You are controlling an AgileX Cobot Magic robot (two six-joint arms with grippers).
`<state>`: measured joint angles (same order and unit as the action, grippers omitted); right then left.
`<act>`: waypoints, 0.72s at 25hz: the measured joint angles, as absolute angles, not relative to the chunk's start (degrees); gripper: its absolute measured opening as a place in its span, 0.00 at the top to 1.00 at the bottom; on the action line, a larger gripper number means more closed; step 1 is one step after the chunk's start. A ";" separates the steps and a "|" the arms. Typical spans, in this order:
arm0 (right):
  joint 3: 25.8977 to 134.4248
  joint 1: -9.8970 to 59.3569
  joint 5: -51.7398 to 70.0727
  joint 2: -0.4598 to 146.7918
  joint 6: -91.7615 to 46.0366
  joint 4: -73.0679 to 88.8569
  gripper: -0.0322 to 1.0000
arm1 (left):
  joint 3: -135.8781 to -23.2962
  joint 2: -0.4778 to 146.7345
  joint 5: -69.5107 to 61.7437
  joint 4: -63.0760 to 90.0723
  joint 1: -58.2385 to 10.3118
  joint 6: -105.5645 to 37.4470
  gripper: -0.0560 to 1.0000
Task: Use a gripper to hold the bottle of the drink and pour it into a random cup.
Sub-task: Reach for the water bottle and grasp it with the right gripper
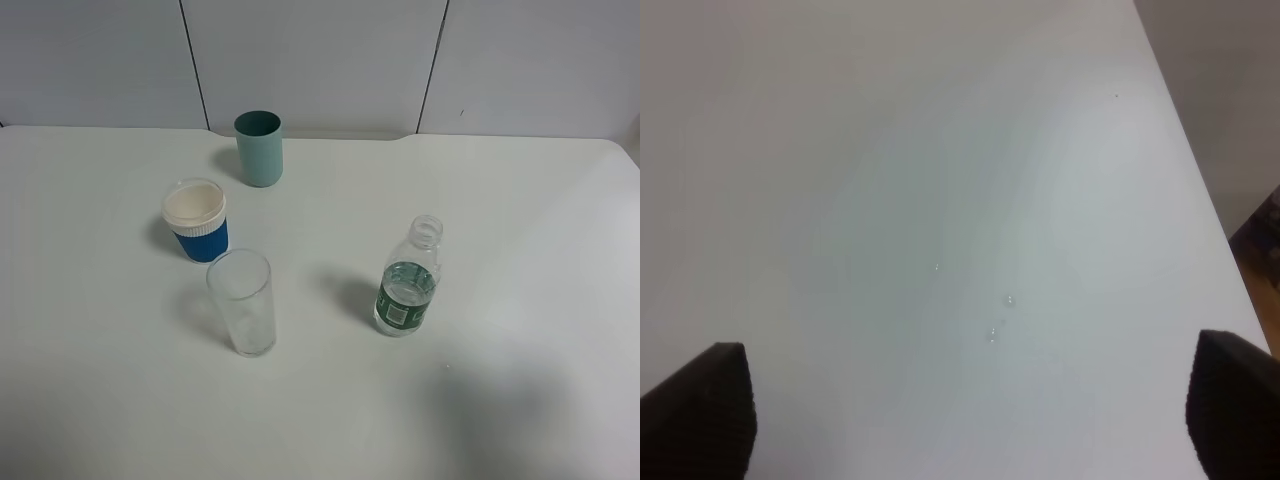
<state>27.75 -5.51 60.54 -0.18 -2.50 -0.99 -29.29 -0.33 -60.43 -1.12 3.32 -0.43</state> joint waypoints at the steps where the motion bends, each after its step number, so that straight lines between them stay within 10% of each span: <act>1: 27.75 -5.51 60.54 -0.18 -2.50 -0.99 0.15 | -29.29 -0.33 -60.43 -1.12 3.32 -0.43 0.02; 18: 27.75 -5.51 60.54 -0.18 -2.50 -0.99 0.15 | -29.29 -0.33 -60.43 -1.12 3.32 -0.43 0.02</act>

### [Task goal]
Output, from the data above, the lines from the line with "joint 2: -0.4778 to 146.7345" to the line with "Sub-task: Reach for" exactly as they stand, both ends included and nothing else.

### [Answer box]
  joint 2: -0.4778 to 146.7345
  joint 5: -69.5107 to 61.7437
  joint 4: -63.0760 to 90.0723
  joint 1: -58.2385 to 10.3118
  joint 6: -105.5645 to 37.4470
  gripper: -0.0560 to 1.0000
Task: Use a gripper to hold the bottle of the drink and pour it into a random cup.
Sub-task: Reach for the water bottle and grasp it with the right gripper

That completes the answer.